The public health agency recommended that people who are pregnant, breastfeeding or trying to conceive get vaccinated.
The Scientists studied 379 babies under the age of six months at 20 different children’s hospitals in 17 states from July 2021 to January 2022.
Of the 176 babies who were hospitalized with COVID-19, 84% of them were born to mothers who were not vaccinated during pregnancydetermined the study.
The researchers also found that 88% of babies admitted to intensive care units with COVID-19 were born to mothers who were not vaccinated.
The only baby who died during the study was born to an unvaccinated mother.
According to the findings, infants younger than six months and whose mother received a two-dose primary COVID-19 mRNA vaccine during pregnancy were 61% less likely to be hospitalized with the virus.

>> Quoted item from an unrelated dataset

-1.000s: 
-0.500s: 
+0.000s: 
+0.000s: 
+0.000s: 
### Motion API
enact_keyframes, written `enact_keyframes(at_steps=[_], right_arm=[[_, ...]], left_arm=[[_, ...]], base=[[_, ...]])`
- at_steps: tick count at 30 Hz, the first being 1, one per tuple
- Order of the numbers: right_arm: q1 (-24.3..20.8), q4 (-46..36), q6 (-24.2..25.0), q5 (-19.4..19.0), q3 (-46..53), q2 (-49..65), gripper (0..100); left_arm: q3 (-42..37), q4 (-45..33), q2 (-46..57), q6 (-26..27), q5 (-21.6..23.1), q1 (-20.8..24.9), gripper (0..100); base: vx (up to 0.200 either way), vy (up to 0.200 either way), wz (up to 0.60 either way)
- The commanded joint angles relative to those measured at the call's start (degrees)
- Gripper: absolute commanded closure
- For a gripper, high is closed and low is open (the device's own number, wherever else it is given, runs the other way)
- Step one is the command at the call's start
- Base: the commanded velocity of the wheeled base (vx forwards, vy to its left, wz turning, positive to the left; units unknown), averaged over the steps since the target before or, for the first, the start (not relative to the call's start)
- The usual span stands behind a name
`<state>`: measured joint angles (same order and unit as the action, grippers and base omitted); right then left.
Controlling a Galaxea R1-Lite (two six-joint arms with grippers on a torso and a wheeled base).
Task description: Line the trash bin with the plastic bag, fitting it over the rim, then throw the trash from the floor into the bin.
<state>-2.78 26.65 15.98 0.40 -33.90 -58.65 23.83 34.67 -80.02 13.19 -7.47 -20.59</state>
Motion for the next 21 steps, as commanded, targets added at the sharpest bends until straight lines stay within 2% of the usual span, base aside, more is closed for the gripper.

“The bottom line is that maternal vaccination is a really important way to help protect these little guys,” Dr. Dana Meaney-Delman, chief of the child outcomes monitoring research and prevention branch of the U.S. Department of Health, told CBS on Tuesday. CDC.
He urged pregnant people to get vaccinated, as the Food and Drug Administration has not yet licensed COVID-19 vaccines for children under 5 years of age.
The study notes that infants younger than six months are at risk of life-threatening complications from COVID-19, including acute respiratory failure.
The study said it’s not yet clear when in a pregnancy is the ideal time to get vaccinated. It also did not take into account mothers who may have previously tested positive for COVID-19.
Last year, the CDC officially began recommending COVID-19 vaccines for pregnant people. Data shows that pregnant people who contract the virus are at increased risk of serious complications and death.
A study from Boston University researchers last month also found that COVID-19 vaccines do not reduce couples’ fertility.
“I cannot stress enough how today’s findings reinforce the importance of vaccination against COVID-19 during pregnancy, both to protect people who are pregnant and to help protect their babies,” Meaney-Delman said.